Task to carry out> Each line of the listing that contains the word "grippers" is to be copied.
++++++++++++++++++++
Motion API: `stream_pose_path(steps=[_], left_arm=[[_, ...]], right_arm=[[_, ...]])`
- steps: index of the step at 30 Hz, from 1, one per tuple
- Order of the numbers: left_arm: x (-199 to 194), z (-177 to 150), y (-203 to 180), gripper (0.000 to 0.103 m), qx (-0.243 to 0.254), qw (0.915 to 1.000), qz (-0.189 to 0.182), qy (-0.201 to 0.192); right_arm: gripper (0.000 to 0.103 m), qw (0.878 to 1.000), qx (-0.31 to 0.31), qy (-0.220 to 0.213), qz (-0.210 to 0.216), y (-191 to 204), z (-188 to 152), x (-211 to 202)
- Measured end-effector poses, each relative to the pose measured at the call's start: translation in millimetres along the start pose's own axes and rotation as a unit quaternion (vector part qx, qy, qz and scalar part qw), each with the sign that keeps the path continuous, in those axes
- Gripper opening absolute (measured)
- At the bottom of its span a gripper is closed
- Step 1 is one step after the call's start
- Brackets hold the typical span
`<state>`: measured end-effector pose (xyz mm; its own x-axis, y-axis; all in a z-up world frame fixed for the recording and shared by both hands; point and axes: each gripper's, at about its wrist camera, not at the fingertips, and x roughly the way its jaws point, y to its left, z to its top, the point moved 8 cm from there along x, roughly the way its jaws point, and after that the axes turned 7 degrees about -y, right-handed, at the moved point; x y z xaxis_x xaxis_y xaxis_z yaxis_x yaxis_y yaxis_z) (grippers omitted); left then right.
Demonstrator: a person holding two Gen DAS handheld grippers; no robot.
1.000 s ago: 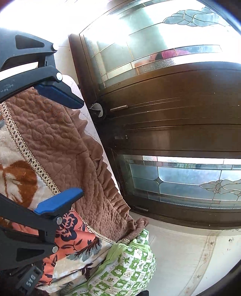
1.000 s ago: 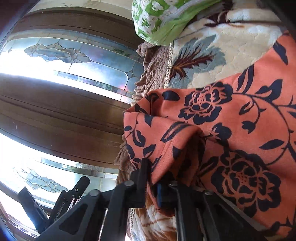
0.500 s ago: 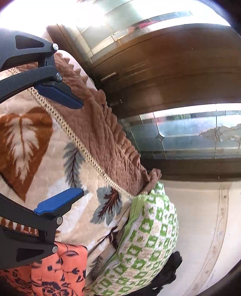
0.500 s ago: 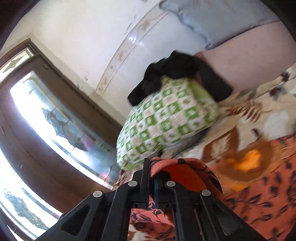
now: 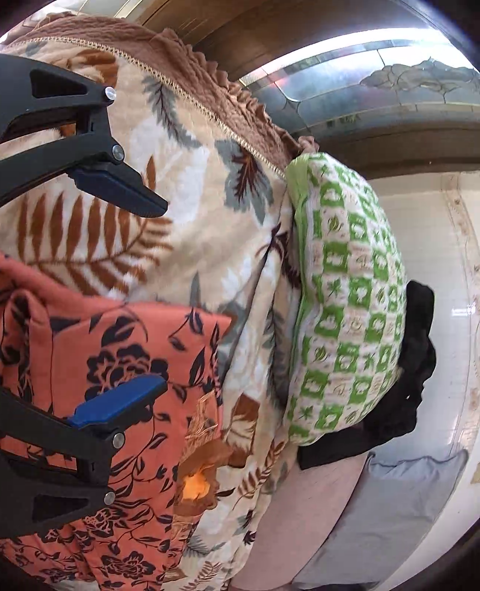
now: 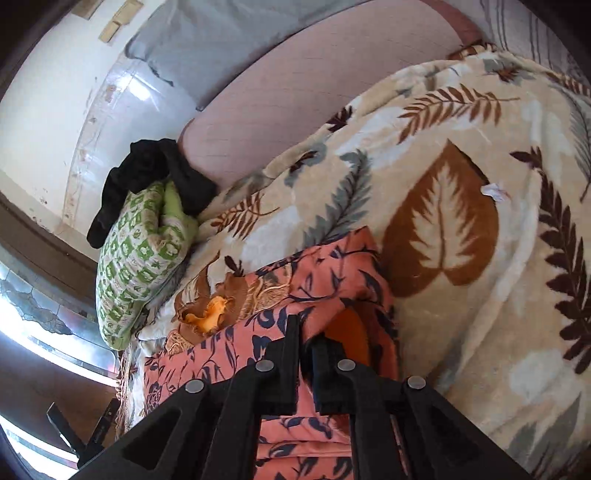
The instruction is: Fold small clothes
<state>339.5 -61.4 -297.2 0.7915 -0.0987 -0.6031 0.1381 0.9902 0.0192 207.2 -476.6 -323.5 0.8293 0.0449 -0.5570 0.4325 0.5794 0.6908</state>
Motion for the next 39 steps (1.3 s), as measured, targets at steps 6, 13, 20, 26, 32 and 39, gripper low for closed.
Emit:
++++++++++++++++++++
Result>
`<state>`: measured end-effector pose (xyz mm; its own x-axis, y-axis; all in a z-up world frame fixed for the recording and shared by both hands; point and axes: each gripper's, at about its wrist camera, not at the fingertips, and x roughly the way its jaws point, y to its left, z to its top, the point moved 8 cm from there along x, roughly the way its jaws point, and after that the axes turned 7 degrees about -y, right-handed, at the moved point; x y z xaxis_x xaxis_y xaxis_z yaxis_x yaxis_y yaxis_z) (grippers omitted); left then right.
Demonstrator: a person holding two Gen DAS handheld grippers; no robot.

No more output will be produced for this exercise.